Pada awal tahun 2019 ini, saya diberi kesempatan kembali untuk melakukan riset mengenai
pandangan hidup masyarakat Minahasa, bersama dengan Dr. Pri Utami selaku tokoh yang
berpengaruh dalam pengembangan SDA Panas Bumi. Riset yang dilakukan berkaitan dengan
pengelolaan sumber daya alam di Minahasa merunut dari garis sejarah leluhur serta aspek-
aspek filosofis dan sosio-kultural yang mendasarinya. Artinya, semua proses pemanfaatan
energi yang dilakukan di Indonesia, khususnya Minahasa memang tidak akan bisa dilepaskan
dari pandangan hidup masyarakat mengenai eksistensi lingkungan hidupnya. Sebab
bagaimanapun, alam dan manusia memiliki kaitan yang cukup erat dan tidak bisa dipisahkan.

Hal ini kiranya menjadi penting untuk diperhatikan, baik bagi pemerintah, pihak pengelola,
pejabat berwenang hingga beragam elemen masyarakat. Regulasi yang berdasar atas riset
mendalam setidaknya perlu diterapkan secara intens untuk melindungi hak-hak hidup
masyarakat serta menekan konflik kepentingan dalam aktivitas kenegaraan.

Terkait dengan hal-hal yang saya sampaikan di atas, serta keinginan yang besar untuk turut
berkontribusi dalam mempertahankan kedaulatan negara yang berlandaskan kemandirian
energi dan pelestarian budaya, saya berniat untuk melanjutkan studi di jenjang pendidikan
Magister atau Strata Dua (S2) Ketahanan Nasional Universitas Gadjah Mada. Prodi ini
memiliki beberapa mata kuliah pendukung topik penelitian tesis saya mengenai manajemen
konflik multikultur, seperti Wawasan Nusantara; Geopolitik dan SDA; Demografi dan SDM;
Etnisitas, Multikulturalisme dan Perubahan Sosial; Keamanan Sosial; Manajemen Krisis,
Resiko dan Bencana; Kebijakan Publik dan Pengambilan Keputusan, serta Ketahanan Energi.

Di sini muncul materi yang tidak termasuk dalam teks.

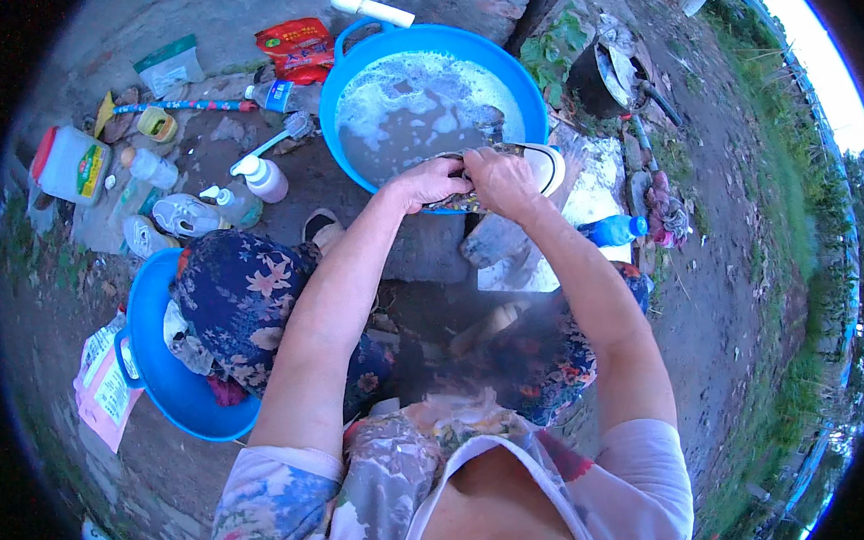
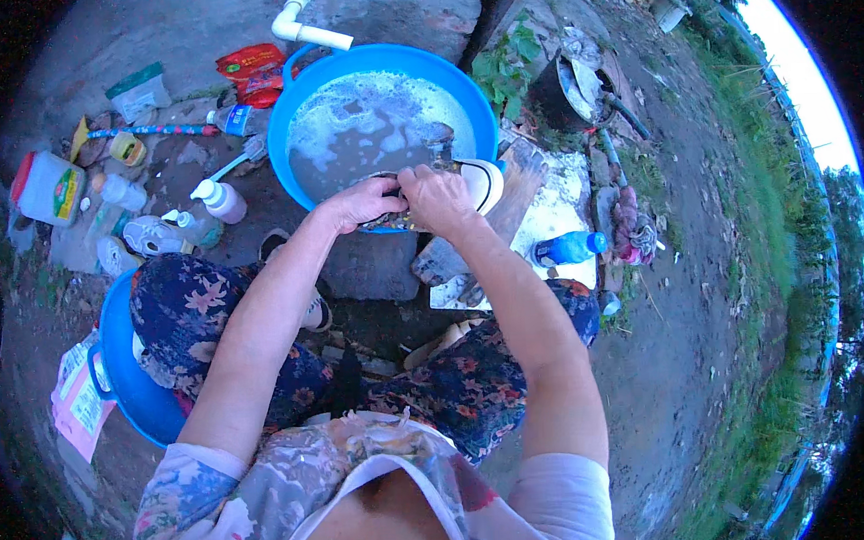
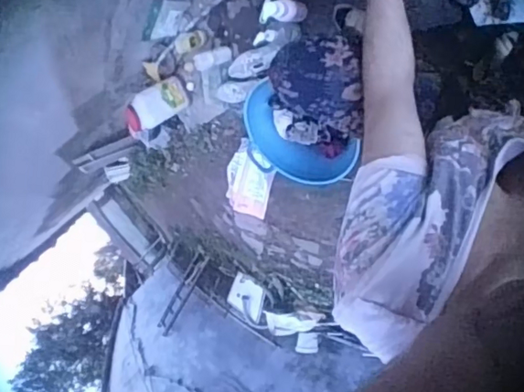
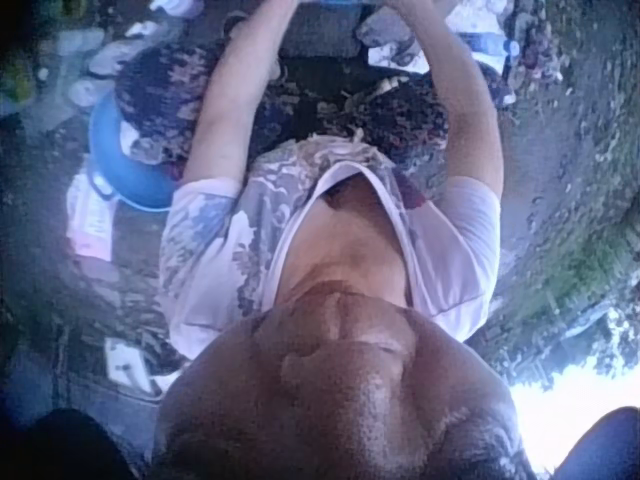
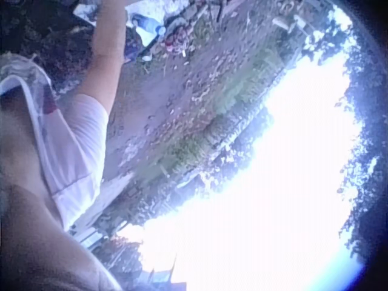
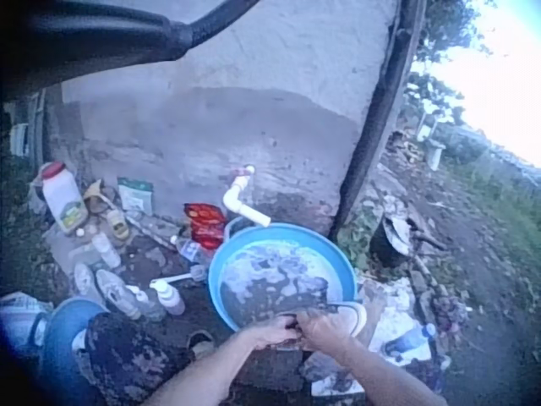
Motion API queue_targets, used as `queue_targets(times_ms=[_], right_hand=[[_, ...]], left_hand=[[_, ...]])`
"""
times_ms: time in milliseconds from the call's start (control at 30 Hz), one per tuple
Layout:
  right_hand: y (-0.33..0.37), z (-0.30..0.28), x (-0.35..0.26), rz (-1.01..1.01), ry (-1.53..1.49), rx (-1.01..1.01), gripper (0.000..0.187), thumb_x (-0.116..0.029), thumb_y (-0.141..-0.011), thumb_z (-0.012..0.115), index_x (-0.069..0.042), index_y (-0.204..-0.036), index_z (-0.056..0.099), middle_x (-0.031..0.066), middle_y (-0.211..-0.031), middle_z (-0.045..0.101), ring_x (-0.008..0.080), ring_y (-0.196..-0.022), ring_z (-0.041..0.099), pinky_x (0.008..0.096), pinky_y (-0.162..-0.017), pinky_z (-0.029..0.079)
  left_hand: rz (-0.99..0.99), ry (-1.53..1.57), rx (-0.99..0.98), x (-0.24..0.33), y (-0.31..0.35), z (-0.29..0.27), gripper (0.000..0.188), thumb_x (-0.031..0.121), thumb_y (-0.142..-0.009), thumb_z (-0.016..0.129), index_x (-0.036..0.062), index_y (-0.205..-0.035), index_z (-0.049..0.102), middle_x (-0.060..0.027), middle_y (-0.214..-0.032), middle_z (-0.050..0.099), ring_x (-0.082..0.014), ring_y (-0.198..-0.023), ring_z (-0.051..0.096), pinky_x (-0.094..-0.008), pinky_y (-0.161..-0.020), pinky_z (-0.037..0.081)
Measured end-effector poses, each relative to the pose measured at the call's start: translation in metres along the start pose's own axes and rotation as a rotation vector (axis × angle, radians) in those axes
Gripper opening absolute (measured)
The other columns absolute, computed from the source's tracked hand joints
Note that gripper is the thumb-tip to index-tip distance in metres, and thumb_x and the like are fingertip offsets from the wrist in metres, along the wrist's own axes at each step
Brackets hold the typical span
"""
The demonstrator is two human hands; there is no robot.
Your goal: The person scrubs a patterned sneaker with a brush in a blue basin of soapy water, rinses it under a running tap, and then unties and removes the laces.
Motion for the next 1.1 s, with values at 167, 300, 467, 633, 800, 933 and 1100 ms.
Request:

Program Studi Ketahanan Nasional UGM telah mengantongi akreditasi A dari BAN-PT
sesuai SK BAN-PT No. 090/SK/BAN-PT/Akred/M/III/2015. Para dosen pengajar juga
merupakan sosok-sosok hebat yang banyak berkecimpung dalam dunia pendidikan serta
penanganan konflik kenegaraan. Iklim belajar yang nyaman di Yogyakarta serta akses yang
cukup mudah untuk mengeksplorasi banyak hal juga menjadi alasan mengapa saya memilih
prodi Ketahanan Nasional UGM sebagai tempat tujuan untuk menimba ilmu di jenjang
pendidikan magister.
Adapun kontribusi yang ingin saya lakukan setelah lulus dari prodi ini adalah
mengimplementasikan hasil belajar selama berkuliah di Ketahanan Nasional UGM. Tujuan
karier saya selanjutnya adalah menjadi dosen dan tim ahli resolusi konflik untuk kasus teror
multikultural dan bencana dalam lingkup sosial. Di Indonesia, ahli untuk bidang ini terbilang
masih sedikit jumlahnya. Padahal, di masa mendatang, Indonesia akan menghadapi tantangan
yang lebih besar dibandingkan apa yang kita alami pada hari ini.

Ancaman berupa teror, bencana, serta “perang intelektual yang tidak sehat” akan menjadi
satu tantangan tersendiri. Dengan menerapkan apa yang telah saya pelajari dan turut andil
dalam perumusan strategi ketahanan nasional untuk menangkal dampak buruk teror di
masyarakat, saya yakin Indonesia akan mencapai misi terbaiknya di tahun 2045.

Tentunya, saya juga akan menggali lebih banyak ilmu di bidang lain, apabila dibutuhkan,
terlibat dalam kegiatan riset akan terus saya lakukan, terutama saat mendapat kesempatan
untuk melanjutkan jenjang pendidikan S2 nantinya.
Mewujudkan Indonesia yang damai memang menjadi visi bersama seluruh rakyat Indonesia.
Namun, dengan pengetahuan mendalam serta pengalaman yang kaya, saya yakin mampu
menjadi bagian dari pencapaian cita-cita Indonesia tersebut. Tentunya, dengan tetap
merangkul ahli di bidang lain yang terus bersinergi demi memerangi teror, bencana dan
ketakutan yang mengancam stabilitas nasional di masa mendatang.